#### TO DO
Starting with the line that holds "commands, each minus", copy out each remaining line of the listing below, up to and including the last one, and include nothing else.

#### SUPPLIED INFORMATION

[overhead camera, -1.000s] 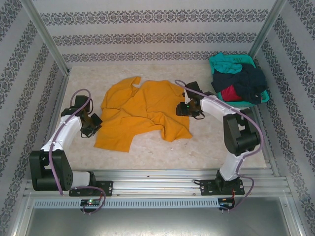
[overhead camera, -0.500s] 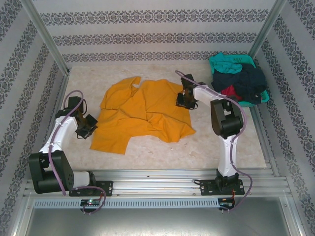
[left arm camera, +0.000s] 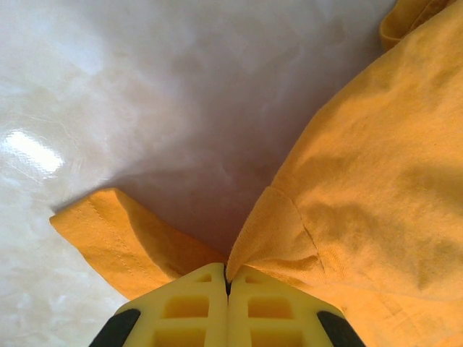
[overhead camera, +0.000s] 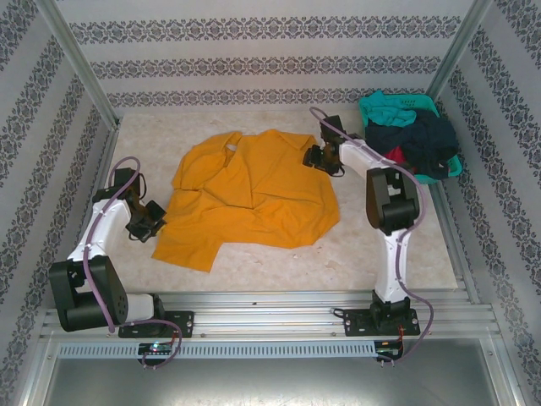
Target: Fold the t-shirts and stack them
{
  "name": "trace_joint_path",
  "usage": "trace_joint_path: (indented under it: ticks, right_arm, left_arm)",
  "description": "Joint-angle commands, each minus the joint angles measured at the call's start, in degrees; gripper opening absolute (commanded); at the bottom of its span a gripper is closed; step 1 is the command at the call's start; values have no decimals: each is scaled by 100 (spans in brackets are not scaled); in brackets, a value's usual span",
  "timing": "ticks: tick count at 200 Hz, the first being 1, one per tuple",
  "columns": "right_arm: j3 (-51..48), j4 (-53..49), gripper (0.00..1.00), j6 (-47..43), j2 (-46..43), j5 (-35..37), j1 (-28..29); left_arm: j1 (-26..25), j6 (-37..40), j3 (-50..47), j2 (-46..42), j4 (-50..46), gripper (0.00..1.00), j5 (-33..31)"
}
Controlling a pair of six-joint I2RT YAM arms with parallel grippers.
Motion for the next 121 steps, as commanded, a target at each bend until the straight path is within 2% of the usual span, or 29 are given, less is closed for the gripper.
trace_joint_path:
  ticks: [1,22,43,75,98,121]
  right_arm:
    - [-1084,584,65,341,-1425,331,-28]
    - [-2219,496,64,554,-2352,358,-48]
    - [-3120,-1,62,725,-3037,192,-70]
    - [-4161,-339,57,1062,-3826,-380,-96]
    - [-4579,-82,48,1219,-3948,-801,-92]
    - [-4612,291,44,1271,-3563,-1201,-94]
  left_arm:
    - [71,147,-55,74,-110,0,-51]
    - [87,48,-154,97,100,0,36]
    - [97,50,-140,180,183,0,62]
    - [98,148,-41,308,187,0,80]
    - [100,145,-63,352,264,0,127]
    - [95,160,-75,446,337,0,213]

#### SOLUTION FOR THIS PROBLEM
  "description": "Joint-angle commands, each minus the joint angles measured at the call's start, in degrees; gripper opening absolute (commanded); at the bottom of its span a gripper is closed; step 1 is the command at the call's start; values have no decimals: each is scaled by 100 (spans in brackets are not scaled); in brackets, a value's usual span",
  "timing": "ticks: tick count at 200 Hz, the first being 1, one per tuple",
  "columns": "right_arm: j3 (-51..48), j4 (-53..49), gripper (0.00..1.00), j6 (-47..43), j2 (-46..43), j5 (-35..37), j1 (-28..29); left_arm: j1 (-26..25), j6 (-37..40), j3 (-50..47), j2 (-46..42), j4 (-50..46), gripper (0.00..1.00), j5 (-33..31)"
}
Controlling a pair of six-joint I2RT YAM arms with parallel grippers.
Motion for the next 121 steps, as commanded, a target at each bend until the straight path is within 2% of the usual span, or 29 are given, less is closed for the gripper.
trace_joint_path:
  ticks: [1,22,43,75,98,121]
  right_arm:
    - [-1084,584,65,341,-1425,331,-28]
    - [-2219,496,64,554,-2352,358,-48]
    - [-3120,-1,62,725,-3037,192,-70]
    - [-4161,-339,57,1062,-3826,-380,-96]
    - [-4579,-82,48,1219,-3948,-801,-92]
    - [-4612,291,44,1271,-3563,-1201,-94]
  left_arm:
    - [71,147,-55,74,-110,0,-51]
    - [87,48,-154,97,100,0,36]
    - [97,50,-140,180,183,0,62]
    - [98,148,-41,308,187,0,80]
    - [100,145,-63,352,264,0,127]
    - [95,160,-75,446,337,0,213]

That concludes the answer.